In this guide, we explain how to use Hydra composition for configuring DVC experiments.

How it works

On each dvc exp run call, DVC will use Hydra to compose a single configuration object and dump it to params.yaml. This will happen before the experiment starts running.

This allows to combine Hydra composition and DVC parameters to configure DVC pipelines. DVC pipelines can run multiple steps of different shell commands, instead of a single Python script, and use features like Templating and foreach.

Setting up Hydra

Learn more about setting up Hydra in the official Hydra tutorial.
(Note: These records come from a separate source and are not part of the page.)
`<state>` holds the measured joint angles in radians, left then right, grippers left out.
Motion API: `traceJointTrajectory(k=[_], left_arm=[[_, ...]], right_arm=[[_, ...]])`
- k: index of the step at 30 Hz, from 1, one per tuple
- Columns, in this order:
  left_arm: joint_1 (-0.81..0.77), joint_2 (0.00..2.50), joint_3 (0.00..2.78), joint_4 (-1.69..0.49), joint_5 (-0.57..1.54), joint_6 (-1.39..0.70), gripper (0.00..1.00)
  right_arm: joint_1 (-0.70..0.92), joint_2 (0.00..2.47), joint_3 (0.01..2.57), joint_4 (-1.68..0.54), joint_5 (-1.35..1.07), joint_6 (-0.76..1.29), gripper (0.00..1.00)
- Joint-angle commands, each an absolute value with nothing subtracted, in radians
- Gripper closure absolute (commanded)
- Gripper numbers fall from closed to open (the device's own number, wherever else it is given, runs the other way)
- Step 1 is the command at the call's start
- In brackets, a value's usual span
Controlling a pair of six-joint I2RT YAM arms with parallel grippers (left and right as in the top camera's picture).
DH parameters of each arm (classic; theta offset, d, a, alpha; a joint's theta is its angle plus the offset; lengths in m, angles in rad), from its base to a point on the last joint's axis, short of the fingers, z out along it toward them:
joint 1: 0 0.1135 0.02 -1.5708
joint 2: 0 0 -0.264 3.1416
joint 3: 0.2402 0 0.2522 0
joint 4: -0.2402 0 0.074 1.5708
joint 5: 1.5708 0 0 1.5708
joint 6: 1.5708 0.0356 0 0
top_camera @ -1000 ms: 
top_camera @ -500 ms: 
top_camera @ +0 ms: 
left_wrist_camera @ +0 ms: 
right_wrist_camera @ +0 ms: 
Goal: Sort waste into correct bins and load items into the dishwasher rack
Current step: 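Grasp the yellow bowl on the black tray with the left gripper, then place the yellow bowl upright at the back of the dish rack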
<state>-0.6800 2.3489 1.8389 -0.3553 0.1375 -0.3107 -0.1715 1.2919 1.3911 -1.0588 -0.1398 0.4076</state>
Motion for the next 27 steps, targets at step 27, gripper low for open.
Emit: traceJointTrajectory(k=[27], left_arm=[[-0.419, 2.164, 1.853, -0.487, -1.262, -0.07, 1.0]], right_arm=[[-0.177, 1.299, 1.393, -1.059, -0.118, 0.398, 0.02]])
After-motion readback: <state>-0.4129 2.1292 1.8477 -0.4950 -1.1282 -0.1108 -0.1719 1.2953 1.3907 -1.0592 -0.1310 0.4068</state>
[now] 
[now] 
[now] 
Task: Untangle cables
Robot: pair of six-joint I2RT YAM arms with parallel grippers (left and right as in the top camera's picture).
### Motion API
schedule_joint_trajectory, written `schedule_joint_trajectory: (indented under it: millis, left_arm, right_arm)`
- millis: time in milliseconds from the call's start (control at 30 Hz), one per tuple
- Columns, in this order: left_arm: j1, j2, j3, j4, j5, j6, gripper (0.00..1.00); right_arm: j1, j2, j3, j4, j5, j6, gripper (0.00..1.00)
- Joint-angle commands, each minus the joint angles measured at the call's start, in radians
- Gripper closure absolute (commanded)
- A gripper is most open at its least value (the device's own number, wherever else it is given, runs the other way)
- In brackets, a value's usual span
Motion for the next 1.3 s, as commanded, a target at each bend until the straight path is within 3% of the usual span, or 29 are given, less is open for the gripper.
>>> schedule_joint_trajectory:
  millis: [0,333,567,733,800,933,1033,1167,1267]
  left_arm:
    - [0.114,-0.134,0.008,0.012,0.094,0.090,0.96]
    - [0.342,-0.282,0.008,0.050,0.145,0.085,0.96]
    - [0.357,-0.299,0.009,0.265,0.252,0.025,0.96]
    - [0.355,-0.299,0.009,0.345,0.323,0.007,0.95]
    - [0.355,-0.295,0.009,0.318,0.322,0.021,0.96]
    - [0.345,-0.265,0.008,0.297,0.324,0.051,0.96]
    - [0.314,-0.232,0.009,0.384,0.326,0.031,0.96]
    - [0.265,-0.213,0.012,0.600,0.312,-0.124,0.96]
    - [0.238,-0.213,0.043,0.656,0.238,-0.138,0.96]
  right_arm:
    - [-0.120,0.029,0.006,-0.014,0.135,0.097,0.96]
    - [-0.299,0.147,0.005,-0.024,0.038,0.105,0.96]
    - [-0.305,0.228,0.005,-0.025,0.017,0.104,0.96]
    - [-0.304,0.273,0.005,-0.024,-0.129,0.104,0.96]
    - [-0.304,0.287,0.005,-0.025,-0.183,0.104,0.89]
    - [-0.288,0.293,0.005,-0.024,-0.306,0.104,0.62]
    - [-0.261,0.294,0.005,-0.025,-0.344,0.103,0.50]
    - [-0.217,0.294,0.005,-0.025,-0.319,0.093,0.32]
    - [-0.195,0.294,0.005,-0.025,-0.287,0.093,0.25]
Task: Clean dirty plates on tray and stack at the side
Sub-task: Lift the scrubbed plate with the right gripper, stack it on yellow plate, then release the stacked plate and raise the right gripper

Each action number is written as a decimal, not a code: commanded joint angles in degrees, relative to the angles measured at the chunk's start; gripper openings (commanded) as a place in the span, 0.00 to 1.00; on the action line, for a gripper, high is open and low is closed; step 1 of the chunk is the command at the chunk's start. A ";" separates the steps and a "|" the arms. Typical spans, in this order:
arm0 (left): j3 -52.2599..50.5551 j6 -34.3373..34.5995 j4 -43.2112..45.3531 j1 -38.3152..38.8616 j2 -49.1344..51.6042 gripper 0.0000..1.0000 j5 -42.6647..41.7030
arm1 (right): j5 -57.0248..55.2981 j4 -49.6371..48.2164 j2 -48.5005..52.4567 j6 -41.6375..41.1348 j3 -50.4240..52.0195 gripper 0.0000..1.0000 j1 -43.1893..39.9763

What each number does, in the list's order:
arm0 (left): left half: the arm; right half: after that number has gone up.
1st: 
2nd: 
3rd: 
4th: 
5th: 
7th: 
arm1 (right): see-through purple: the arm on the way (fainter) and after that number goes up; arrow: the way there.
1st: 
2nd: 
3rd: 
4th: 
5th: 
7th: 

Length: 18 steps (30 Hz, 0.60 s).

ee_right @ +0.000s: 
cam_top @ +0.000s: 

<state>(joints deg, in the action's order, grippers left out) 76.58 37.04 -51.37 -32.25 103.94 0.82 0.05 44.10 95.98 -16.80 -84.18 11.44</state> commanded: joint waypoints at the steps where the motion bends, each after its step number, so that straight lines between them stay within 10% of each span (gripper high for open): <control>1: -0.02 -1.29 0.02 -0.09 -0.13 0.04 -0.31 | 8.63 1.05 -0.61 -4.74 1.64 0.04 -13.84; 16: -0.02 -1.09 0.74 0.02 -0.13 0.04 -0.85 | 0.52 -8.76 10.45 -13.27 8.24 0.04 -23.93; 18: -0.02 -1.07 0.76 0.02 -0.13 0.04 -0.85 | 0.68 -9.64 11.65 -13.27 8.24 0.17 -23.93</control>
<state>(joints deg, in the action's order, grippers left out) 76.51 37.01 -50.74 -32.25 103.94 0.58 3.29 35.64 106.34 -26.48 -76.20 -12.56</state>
To start using Hydra composition capabilities it is required to have a directory of Hydra Config Groups (conf):

$ tree conf
conf
├── config.yaml
├── dataset
│   ├── imagenette.yaml
│   └── imagewoof.yaml
└── train
    ├── baseline.yaml
    ├── model
    │   ├── alexnet.yaml
    │   ├── efficientnet.yaml
    │   └── resnet.yaml
    └── optimizer
        ├── adam.yaml
        └── sgd.yaml

Along with a file defining the top-level Hydra Defaults List (conf/config.yaml):

$ cat conf/config.yaml
defaults:
  - dataset: imagenette
  - train/model: resnet
  - train/optimizer: sgd

You can set the dvc config hydra options to provide custom locations for the Config Group and the top-level Defaults List.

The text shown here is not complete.